START COLLECTED DATA

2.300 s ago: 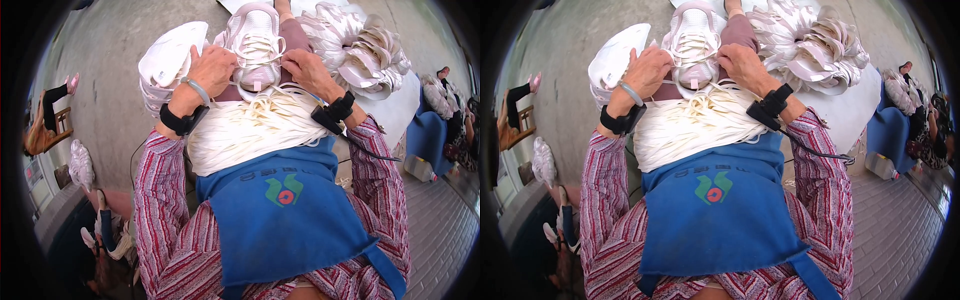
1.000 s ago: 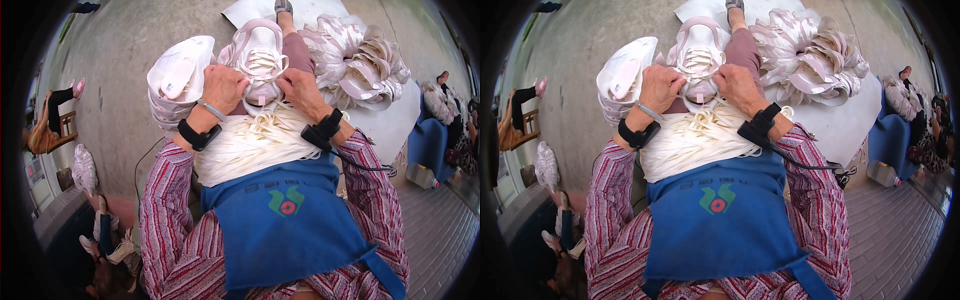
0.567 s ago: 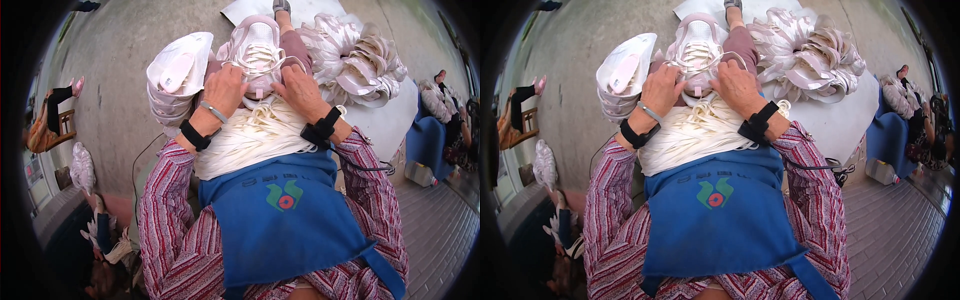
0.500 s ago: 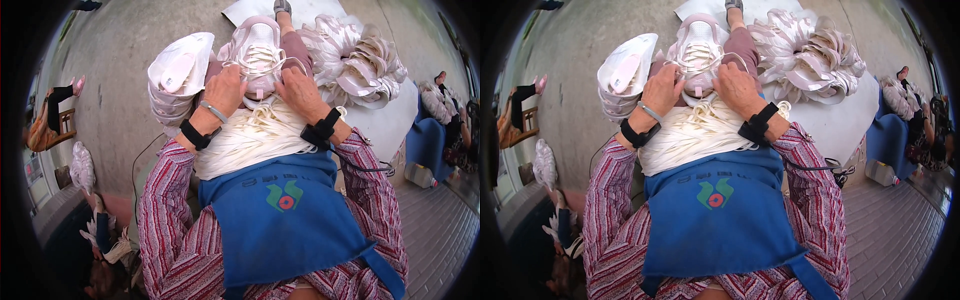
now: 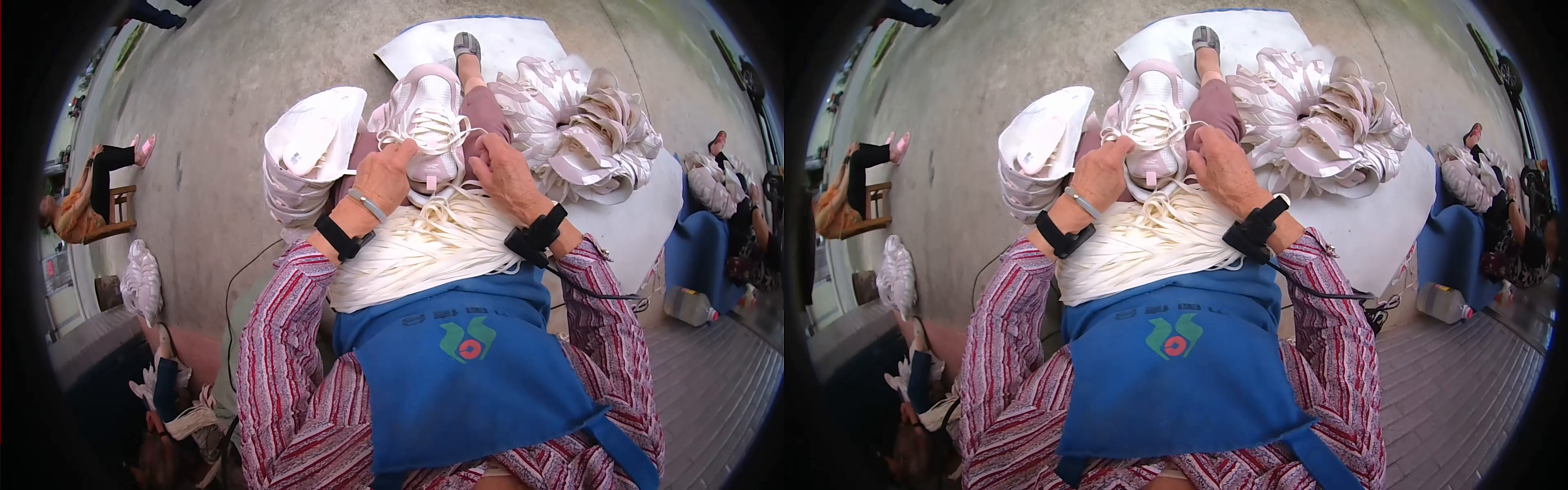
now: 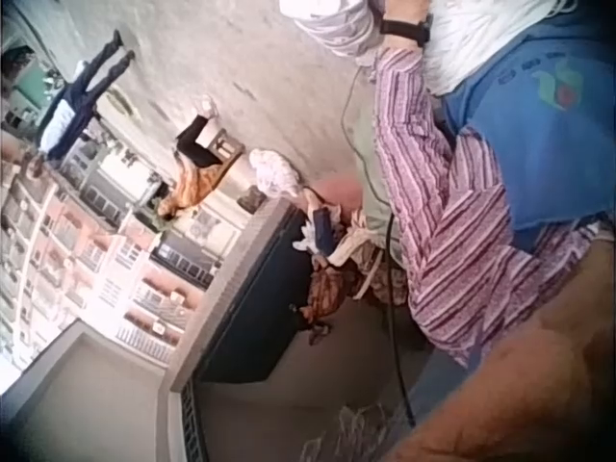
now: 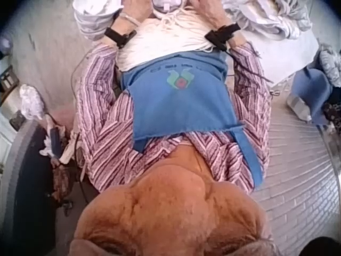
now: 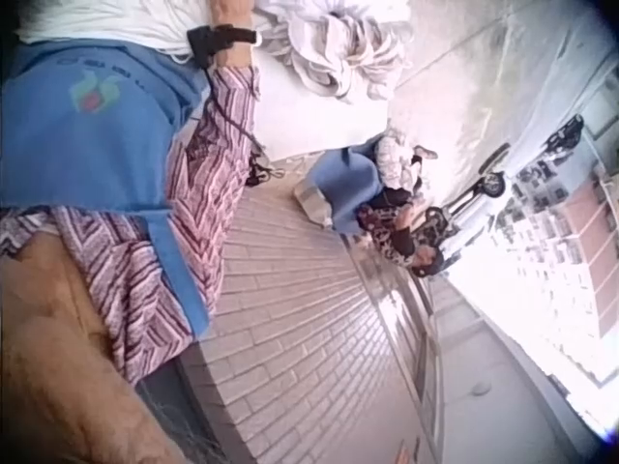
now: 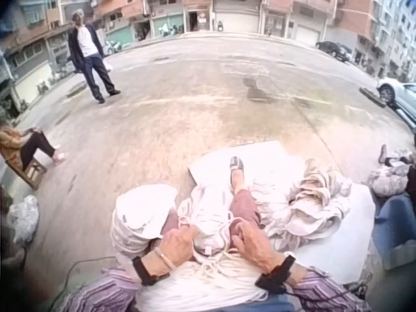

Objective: The recorder is lacing a pair of white and pink shoes while sitting on a stool outdoors.

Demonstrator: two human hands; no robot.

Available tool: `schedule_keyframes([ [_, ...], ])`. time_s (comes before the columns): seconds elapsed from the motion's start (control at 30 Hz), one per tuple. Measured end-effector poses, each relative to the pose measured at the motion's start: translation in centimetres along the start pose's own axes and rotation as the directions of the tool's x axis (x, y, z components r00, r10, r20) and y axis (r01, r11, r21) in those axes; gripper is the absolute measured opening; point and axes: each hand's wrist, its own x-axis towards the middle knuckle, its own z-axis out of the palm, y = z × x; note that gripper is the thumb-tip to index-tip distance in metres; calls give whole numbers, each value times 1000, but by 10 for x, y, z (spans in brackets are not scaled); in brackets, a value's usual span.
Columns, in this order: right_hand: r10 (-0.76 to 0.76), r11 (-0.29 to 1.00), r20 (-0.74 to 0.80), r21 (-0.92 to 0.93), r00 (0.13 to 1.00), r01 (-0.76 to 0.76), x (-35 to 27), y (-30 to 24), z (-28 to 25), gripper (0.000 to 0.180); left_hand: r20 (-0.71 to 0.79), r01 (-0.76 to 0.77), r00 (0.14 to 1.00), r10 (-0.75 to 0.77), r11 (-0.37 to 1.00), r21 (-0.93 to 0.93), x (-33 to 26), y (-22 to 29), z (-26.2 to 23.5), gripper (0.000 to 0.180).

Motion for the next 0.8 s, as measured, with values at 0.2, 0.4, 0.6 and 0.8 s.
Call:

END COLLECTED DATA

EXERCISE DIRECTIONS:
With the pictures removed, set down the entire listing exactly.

RESPONSE BELOW:
2.300 s ago: 
1.000 s ago: 
0.567 s ago: 
0.500 s ago: 
now: 
now: 
now: 
now: 
now: 

Objective: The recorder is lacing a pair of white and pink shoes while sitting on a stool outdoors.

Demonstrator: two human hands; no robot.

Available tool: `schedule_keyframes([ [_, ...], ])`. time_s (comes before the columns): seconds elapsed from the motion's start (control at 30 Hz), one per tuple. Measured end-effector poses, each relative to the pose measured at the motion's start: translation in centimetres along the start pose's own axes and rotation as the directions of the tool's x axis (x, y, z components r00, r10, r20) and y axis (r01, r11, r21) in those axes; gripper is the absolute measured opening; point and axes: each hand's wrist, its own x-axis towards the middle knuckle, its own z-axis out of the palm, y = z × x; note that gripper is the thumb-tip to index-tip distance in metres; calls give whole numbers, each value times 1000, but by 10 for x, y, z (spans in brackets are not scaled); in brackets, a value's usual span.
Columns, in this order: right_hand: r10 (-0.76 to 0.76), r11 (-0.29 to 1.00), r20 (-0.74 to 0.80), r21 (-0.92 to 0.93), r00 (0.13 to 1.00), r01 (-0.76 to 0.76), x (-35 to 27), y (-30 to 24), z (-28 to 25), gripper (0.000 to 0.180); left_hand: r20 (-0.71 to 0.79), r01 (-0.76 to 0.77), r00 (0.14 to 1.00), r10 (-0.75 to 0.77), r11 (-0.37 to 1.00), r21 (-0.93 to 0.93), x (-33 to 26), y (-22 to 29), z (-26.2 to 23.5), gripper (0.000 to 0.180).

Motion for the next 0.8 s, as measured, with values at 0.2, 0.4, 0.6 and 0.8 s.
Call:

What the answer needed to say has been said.